Alan Liere: The Venison in my Garden
The whitetail deer have been coming into my garden this summer, browsing on the cherry trees, grazing down the row of lettuce, pulling the onions. Nevertheless, I like these deer, I really do.
I like to watch their social interaction. I like to observe them as they drink daintily from the creek. I get a kick out of spying on the frisky spotted fawns in the spring and the love-crazed bucks in the fall.
Mostly, though, I love their venison backstrap marinated in Italian salad dressing and cooked rare over charcoal.
Venison is tasty. When I have my wild game dinner each spring, the venison shish-kabobs always go first. Even friends who do not hunt and do not appreciate wild game savor the shish-kabobs – as long as I identify it as “free range tenderloin.” If they don’t ask, I don’t tell. It’s the American way.
I have read about various methods for keeping deer out of the garden. Tall fences are said to work best, but there is a fenced garden up by Springdale, Washington – a most formidable structure.
Every time I drive by it in the early morning on my way to Lake Roosevelt, however, it is full of deer. Either those whitetails have learned to pole vault or the landowner is raising them. Anyway, I’d have a hard time justifying a $700 fence around a “hobby” garden plot.

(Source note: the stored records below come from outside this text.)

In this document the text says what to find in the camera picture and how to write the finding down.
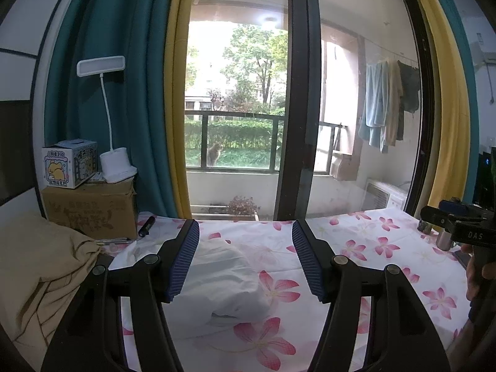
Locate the hanging light blue towel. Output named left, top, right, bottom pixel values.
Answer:
left=357, top=60, right=390, bottom=153

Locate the pink floral bed sheet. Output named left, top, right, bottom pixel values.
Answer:
left=108, top=209, right=477, bottom=372

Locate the person's right hand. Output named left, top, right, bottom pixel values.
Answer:
left=465, top=253, right=496, bottom=322

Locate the yellow curtain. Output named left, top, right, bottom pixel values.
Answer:
left=405, top=0, right=471, bottom=212
left=163, top=0, right=198, bottom=219

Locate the white wall air conditioner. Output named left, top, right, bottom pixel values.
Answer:
left=471, top=39, right=496, bottom=66

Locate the black computer monitor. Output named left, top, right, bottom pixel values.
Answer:
left=475, top=151, right=496, bottom=206

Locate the brown cardboard box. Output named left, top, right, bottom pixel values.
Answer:
left=41, top=181, right=139, bottom=241

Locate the tabby cat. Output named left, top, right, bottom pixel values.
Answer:
left=205, top=142, right=222, bottom=167

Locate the white outdoor air conditioner unit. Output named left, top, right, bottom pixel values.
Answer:
left=364, top=178, right=409, bottom=212

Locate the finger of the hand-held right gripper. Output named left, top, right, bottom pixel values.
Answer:
left=439, top=197, right=470, bottom=215
left=419, top=205, right=460, bottom=228

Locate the balcony cardboard box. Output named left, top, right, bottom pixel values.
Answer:
left=329, top=151, right=359, bottom=181

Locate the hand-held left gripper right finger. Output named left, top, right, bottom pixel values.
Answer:
left=291, top=220, right=452, bottom=372

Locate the white desk lamp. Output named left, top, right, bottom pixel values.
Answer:
left=76, top=55, right=138, bottom=184

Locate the hanging dark garment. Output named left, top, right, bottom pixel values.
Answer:
left=396, top=59, right=421, bottom=142

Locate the white shirt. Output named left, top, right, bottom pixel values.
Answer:
left=165, top=238, right=272, bottom=338

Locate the hanging beige garment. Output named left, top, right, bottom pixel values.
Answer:
left=382, top=58, right=404, bottom=148

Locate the black marker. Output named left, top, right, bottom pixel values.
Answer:
left=138, top=216, right=156, bottom=238

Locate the beige cloth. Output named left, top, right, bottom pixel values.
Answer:
left=0, top=213, right=113, bottom=357

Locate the stainless steel tumbler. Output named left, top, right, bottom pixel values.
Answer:
left=436, top=227, right=458, bottom=250

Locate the potted plant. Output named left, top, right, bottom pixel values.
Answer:
left=227, top=196, right=261, bottom=221

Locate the dark metal balcony railing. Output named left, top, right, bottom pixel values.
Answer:
left=185, top=109, right=347, bottom=175

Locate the black sliding door frame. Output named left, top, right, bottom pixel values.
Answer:
left=273, top=0, right=322, bottom=221

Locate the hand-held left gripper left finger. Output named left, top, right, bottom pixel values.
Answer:
left=41, top=219, right=201, bottom=372

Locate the cartoon printed paper box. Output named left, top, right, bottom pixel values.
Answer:
left=42, top=138, right=98, bottom=190

I have heard that Irish Spring soap placed strategically in the garden keeps deer away, but I do not know why Irish Spring would be more effective than say, Dial or Lifebuoy, or even an underarm deodorant. Hair works too, I hear, but though I cut my own I don’t have much to show for it.
Somehow I can’t imagine stopping by the local barber shop to gather a pile from the floor.
Every time I think about keeping the deer out of the garden, I begin to feel guilty for being so selfish. Why, after all, would I care if the deer ate half or more of what I produce? I’m not exactly starving to death here, and I always plant more than I can use. For me, planting a garden is more of a ritual of spring than anything.
The reason for my selfishness, I guess, is that the deer have nothing invested in my garden. They don’t rototill, they don’t rake, they don’t seed, weed, feed, or water either. Giving away something for nothing is not consistent with the American work ethic and entrepreneurial spirit.
I feel the same way about feeding deer as I do about donating blood to mosquitoes or “spare change” to panhandlers. If those deer wanted to come up some morning and help me weed the strawberry patch, it would be a different story.
“But they’re so cu-u-u-te!” my friend Sharon says. “Look at those big, brown eyes. How can you chase them off?”
Sharon lives in town and does not understand that there is no correlation between cuteness and goodness. She has never had teenage children; she has never kept a thoroughbred horse. One of these days, a deer will walk into town and eat Sharon’s prize geraniums off her front porch. Only then will they cease to be cute.
Yes, the deer in my garden are gaining weight this summer. They will soon be eating tomatoes and squash, corn and carrots. Panhandlers. Thieves. By mid-October they will be absolutely fat. Then, it’s payback time.